Confederate general statue toppled in 2020 is reinstalled in D.C.

A statue of a Confederate general that demonstrators toppled and burned in D.C. in 2020 has been reinstalled.
Crews placed the bronze statue depicting Gen. Albert Pike in Judiciary Square on Saturday. Fencing surrounds the statue, NBC Washington video shows. “Area closed. Historic preservation work in progress,” a sign said.
The U.S. Department of the Interior said the restoration complies with President Donald Trump’s directives.
“The restoration aligns with federal responsibilities under historic-preservation law and recent executive orders to beautify the nation’s capital and restore pre-existing statues,” a statement by a spokesperson said.
In June 2020, demonstrators used ropes to tear down the statue outside Metropolitan Police Department headquarters. On live TV, they doused the statue in lighter fluid and set it ablaze.
The National Park Service said this summer that the statue was being restored and shared a photo of a worker removing corrosion and paint.
The Pike statue, dedicated in 1901, has been a source of controversy for years. The Confederate general also was a longtime leader of the Freemasons, who revere Pike.
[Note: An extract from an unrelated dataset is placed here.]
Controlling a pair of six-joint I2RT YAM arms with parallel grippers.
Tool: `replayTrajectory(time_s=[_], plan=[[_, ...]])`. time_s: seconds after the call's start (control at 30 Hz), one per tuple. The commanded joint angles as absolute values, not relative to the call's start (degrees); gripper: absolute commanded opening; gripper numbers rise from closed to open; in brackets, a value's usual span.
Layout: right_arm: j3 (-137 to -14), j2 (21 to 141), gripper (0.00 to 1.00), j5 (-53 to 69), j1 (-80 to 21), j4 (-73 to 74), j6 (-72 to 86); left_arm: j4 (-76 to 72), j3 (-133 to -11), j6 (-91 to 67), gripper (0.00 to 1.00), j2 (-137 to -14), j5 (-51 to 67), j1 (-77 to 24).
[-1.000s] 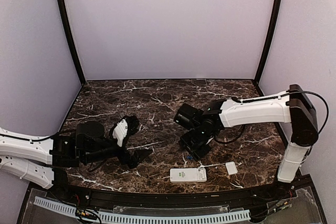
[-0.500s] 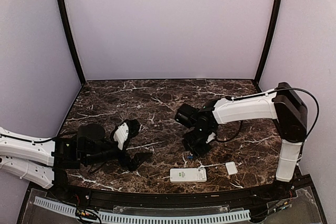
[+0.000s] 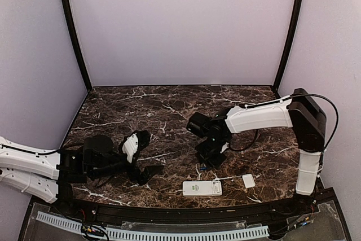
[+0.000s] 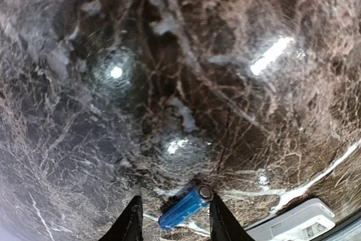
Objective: Load the batteries into the remote control
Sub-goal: Adjust the battery at the center of the board.
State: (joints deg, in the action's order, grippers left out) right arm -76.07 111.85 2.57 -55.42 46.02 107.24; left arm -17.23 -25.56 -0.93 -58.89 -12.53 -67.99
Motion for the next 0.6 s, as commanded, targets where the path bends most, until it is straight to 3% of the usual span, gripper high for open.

It was built at the request of Masons, who successfully lobbied Congress to grant them land for the statue as long as Pike would be depicted in civilian, not military, clothing.
D.C. officials have tried for years to remove the statue. The D.C. Council said it first called for its removal in 1992. Del. Eleanor Holmes Norton has introduced multiple bills in Congress to get it removed.
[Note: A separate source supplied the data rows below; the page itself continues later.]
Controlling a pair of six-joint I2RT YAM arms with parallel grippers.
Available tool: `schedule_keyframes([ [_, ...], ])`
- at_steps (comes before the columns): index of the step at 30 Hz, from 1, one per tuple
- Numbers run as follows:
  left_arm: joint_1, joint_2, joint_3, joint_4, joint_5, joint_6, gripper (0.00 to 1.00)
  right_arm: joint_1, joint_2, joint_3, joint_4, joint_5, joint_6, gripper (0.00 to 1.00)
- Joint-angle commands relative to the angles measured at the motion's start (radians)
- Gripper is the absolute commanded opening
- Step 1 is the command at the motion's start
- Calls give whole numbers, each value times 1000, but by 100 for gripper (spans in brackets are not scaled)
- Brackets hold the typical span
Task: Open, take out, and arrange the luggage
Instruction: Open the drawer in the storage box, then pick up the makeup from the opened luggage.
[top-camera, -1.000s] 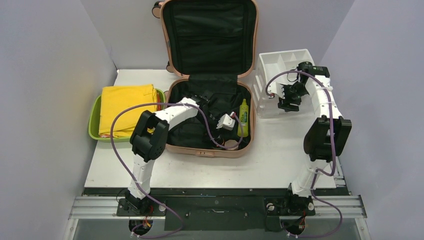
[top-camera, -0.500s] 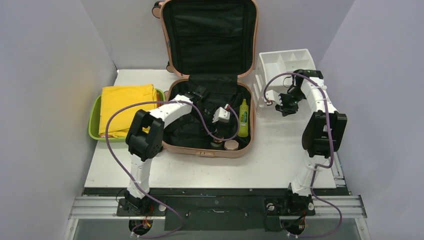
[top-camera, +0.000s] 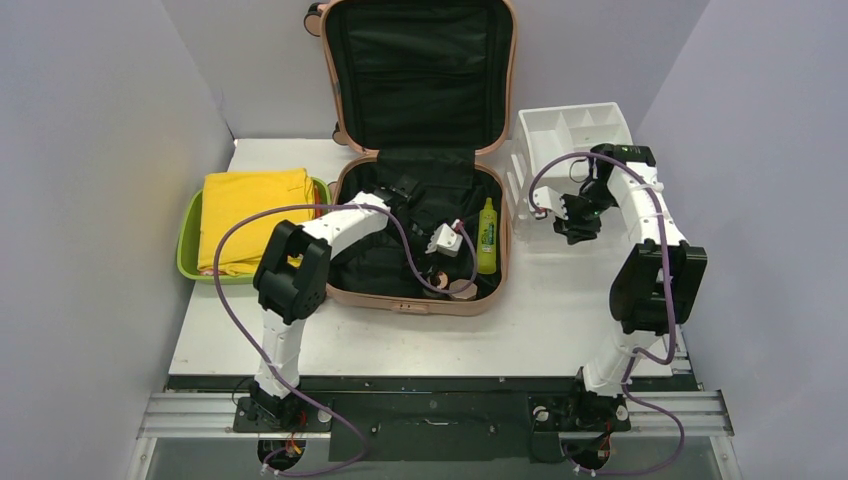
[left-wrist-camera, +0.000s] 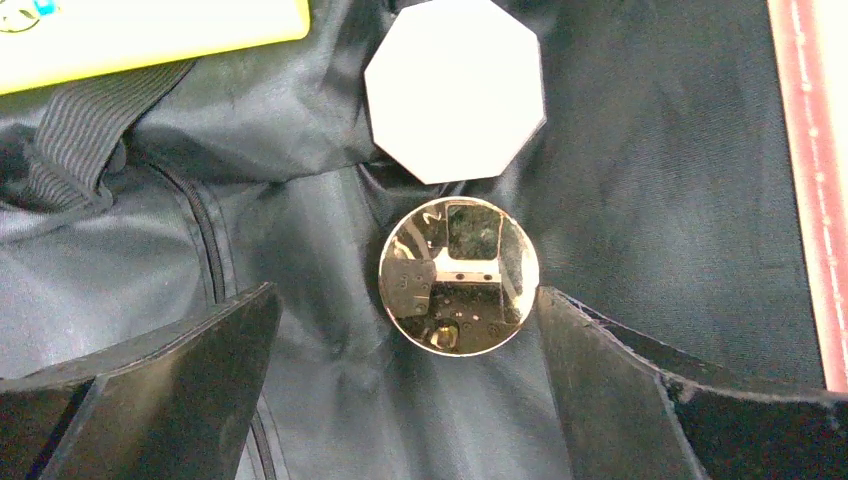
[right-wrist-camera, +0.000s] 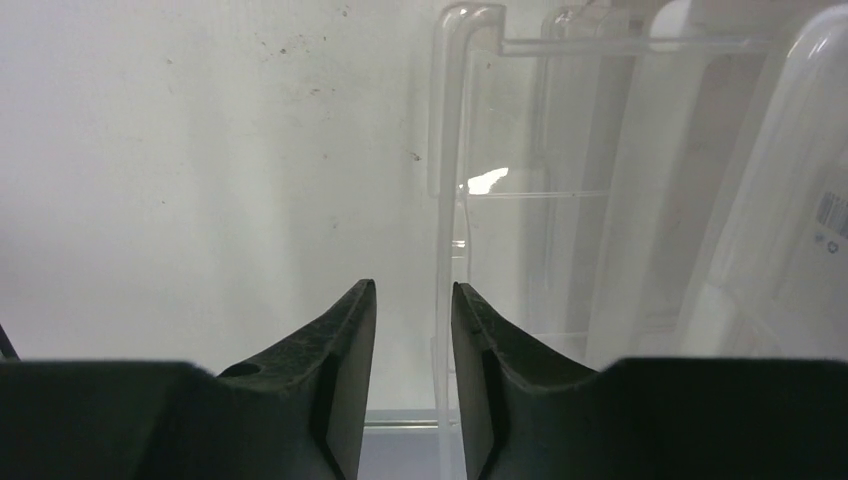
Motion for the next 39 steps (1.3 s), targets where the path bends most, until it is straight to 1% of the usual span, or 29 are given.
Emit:
schedule_keyframes([
  [1,-5,-26,13,-73,69,142,96,10,-77,-22,-22,-29,17,37],
  [3,-7,-18,16,-110,73,188,96,7,-78,-15,-12,-27,27,44],
  [5,-8,-14,19,-138,76,220,96,4,-74,3,-15,-27,32,47],
  [10,-17,-7,10,-175,77,281,96,-2,-54,16,-11,-18,29,48],
  [15,-24,2,-13,-152,71,272,96,-3,-29,17,-6,-31,44,48],
  [18,-34,12,-23,-131,61,259,99,-3,-38,15,-8,-37,47,48],
  [19,-36,15,-23,-130,59,254,96,-3,-44,15,-9,-37,47,48],
  [21,-39,19,-26,-123,57,241,92,-4,-53,15,-11,-35,46,48],
  [24,-42,21,-39,-95,62,218,89,-7,-65,16,-13,-35,48,48],
  [30,-55,27,-49,-56,88,169,76,-19,-70,9,-4,-26,65,48],
  [32,-63,28,-54,-53,88,166,62,-24,-74,0,4,-23,73,47],
  [33,-67,27,-58,-51,87,162,54,-29,-76,-2,5,-22,73,47],
  [38,-59,16,-45,-35,85,95,42,-45,-84,-11,-22,-19,38,47],
  [39,-49,12,-37,-35,88,87,41,-51,-84,-13,-36,-18,28,47],
])
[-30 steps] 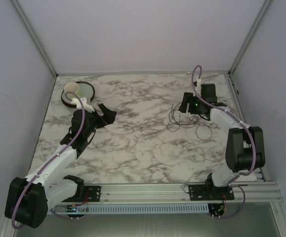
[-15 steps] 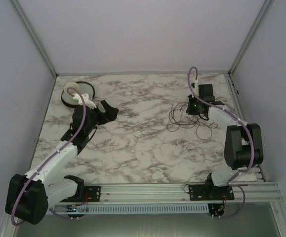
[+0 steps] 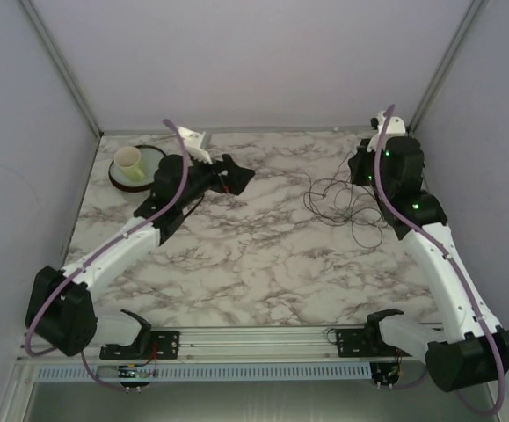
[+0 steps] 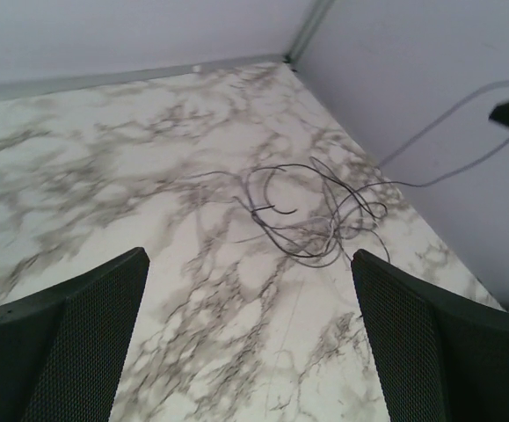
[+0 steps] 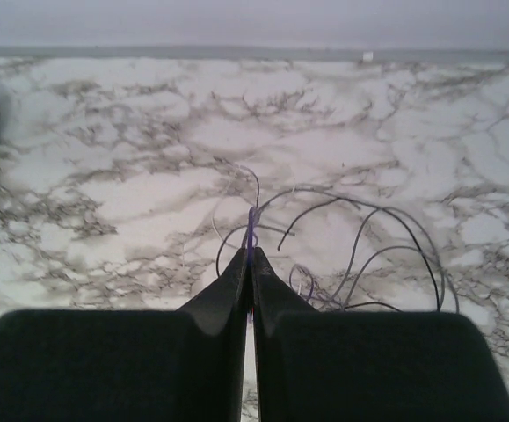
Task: Zip-tie the wires
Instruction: Pick up the cable at the center of the board.
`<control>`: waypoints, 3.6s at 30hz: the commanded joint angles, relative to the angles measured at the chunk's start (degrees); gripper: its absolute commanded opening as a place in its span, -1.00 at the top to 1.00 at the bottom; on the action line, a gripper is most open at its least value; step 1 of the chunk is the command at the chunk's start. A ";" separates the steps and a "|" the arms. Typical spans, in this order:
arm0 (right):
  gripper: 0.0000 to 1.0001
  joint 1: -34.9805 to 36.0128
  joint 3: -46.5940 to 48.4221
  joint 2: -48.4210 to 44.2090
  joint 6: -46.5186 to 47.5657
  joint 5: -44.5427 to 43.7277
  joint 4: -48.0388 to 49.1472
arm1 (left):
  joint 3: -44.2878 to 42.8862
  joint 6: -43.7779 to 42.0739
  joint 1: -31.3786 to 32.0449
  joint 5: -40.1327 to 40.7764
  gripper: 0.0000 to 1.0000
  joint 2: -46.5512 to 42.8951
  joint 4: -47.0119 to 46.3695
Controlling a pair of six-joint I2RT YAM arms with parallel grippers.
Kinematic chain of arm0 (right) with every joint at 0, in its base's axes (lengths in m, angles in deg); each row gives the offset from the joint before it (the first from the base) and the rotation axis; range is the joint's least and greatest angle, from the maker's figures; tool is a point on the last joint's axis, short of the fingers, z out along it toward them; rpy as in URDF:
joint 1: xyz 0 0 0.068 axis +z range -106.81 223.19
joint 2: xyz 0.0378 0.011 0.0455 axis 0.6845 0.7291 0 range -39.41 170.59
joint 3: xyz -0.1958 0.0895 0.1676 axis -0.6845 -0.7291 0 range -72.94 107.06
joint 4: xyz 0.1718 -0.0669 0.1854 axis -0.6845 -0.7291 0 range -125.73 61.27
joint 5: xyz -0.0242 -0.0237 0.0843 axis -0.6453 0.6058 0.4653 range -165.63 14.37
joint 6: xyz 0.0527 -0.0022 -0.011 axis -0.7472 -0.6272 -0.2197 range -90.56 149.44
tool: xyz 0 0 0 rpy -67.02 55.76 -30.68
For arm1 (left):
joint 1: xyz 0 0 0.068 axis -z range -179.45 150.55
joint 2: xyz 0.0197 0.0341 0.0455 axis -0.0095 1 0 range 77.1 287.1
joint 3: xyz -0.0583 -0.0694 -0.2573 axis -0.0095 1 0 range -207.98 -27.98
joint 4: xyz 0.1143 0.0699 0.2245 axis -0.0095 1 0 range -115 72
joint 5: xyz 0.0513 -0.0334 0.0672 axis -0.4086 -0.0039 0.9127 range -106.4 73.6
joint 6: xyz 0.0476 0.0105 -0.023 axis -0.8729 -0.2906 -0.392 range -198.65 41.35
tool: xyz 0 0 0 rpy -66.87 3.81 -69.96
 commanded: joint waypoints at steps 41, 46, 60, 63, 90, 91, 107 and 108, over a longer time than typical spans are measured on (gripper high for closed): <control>1.00 0.19 9.78 -3.62 -2.63 -0.58 -6.98 | -39.61 -18.90 20.31 -7.52 -0.02 56.43 -8.65; 1.00 0.19 9.37 -4.19 -2.38 -2.91 -7.08 | -39.42 -21.01 20.28 -3.56 0.78 54.30 -6.61; 1.00 0.25 9.43 -4.20 0.46 -13.21 -7.38 | -49.33 -23.28 18.55 2.99 1.00 39.60 5.89; 1.00 0.18 9.39 -4.46 0.97 -14.40 -7.33 | -51.75 -20.65 18.52 2.22 1.00 39.17 5.05; 1.00 10.24 4.93 6.29 3.02 0.26 -10.89 | -30.59 -14.60 10.12 43.87 1.00 1.41 66.85; 1.00 10.44 6.00 5.87 2.48 -2.63 -10.45 | -31.26 -14.69 9.64 43.34 1.00 0.50 66.45; 1.00 10.67 8.54 -7.77 5.02 -29.96 -2.17 | -58.33 -16.02 9.47 30.28 1.00 0.76 62.72; 1.00 10.64 7.20 -8.97 5.18 -29.98 -0.57 | -58.88 -15.81 9.46 29.71 1.00 0.28 62.58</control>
One proposed resolution calling for the removal of the statue referred to Pike as a “chief founder of the post-Civil War Ku Klux Klan.” The Klan connection is a frequent accusation from Pike’s critics and one that the Masons dispute.
“The decision to honor Albert Pike by reinstalling the Pike statue is as odd and indefensible as it is morally objectionable,” Norton said in a statement this summer. “A statue honoring a racist and a traitor has no place on the streets of D.C.”